What is needed is an exact copy of the line that contains "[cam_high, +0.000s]" and of all later lines to the end of the records below, with no other lines.

** Excerpted records follows **

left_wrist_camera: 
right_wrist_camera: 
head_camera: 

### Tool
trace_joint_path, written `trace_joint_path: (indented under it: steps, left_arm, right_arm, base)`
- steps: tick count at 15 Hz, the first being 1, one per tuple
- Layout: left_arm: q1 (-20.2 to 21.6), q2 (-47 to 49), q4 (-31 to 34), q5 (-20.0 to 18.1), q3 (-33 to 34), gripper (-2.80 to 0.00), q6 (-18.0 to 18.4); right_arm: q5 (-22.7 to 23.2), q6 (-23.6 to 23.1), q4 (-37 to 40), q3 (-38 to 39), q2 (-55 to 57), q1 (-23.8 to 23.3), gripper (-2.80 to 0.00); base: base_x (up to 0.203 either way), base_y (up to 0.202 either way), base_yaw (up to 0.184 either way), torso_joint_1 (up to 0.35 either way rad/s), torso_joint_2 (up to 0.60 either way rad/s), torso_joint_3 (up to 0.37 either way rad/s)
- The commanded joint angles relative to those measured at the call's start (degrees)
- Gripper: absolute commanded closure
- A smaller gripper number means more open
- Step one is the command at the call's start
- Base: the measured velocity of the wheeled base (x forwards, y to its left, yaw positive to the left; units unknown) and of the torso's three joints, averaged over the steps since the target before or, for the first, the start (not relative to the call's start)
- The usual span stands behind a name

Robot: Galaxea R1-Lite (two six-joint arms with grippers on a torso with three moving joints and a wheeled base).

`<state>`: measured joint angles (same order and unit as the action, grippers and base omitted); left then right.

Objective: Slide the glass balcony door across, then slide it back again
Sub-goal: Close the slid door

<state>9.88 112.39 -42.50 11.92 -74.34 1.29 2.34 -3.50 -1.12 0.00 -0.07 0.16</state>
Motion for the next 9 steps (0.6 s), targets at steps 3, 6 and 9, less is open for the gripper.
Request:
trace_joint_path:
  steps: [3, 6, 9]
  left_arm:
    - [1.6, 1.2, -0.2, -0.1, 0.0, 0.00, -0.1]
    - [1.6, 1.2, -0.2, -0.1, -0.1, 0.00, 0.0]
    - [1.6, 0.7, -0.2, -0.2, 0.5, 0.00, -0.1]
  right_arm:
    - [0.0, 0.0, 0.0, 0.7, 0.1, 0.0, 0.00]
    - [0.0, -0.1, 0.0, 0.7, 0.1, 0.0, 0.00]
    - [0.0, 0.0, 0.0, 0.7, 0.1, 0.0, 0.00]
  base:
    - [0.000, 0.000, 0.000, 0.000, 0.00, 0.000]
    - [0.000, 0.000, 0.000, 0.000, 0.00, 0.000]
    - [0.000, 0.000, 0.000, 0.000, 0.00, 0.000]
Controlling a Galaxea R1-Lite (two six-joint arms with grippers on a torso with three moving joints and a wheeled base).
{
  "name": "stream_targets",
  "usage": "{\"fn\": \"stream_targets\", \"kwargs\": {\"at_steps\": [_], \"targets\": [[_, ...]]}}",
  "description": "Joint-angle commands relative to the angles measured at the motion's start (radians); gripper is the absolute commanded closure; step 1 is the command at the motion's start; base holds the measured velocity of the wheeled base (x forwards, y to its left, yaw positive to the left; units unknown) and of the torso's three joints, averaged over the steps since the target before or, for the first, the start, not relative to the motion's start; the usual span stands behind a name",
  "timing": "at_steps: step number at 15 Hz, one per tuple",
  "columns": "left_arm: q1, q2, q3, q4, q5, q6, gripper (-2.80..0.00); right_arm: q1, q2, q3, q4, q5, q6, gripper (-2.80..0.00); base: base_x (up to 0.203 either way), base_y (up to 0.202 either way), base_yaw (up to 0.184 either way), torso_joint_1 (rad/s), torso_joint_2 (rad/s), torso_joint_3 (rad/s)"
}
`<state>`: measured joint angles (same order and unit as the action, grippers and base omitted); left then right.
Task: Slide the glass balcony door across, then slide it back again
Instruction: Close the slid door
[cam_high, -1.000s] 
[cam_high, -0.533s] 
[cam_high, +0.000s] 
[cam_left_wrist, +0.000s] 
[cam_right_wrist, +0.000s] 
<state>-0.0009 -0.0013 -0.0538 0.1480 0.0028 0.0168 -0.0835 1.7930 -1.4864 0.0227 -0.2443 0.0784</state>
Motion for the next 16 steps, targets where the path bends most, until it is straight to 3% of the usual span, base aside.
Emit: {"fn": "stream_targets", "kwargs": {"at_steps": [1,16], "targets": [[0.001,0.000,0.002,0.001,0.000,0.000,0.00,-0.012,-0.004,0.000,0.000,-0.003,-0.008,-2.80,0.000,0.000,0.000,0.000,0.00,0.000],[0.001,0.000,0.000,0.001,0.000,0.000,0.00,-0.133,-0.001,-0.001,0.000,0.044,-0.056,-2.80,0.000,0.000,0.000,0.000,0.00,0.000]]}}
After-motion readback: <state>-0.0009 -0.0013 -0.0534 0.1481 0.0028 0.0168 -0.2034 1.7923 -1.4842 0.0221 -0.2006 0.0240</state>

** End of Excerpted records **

▸ Result of this task
[cam_high, +0.000s] 
[cam_left_wrist, +0.000s] 
[cam_right_wrist, +0.000s] 
<state>-0.0009 -0.0013 -0.0538 0.1480 0.0028 0.0168 -0.0835 1.7930 -1.4864 0.0227 -0.2443 0.0784</state>
Motion for the next 16 steps, targets where the path bends most, until it is straight to 3% of the usual span, base aside.
Emit: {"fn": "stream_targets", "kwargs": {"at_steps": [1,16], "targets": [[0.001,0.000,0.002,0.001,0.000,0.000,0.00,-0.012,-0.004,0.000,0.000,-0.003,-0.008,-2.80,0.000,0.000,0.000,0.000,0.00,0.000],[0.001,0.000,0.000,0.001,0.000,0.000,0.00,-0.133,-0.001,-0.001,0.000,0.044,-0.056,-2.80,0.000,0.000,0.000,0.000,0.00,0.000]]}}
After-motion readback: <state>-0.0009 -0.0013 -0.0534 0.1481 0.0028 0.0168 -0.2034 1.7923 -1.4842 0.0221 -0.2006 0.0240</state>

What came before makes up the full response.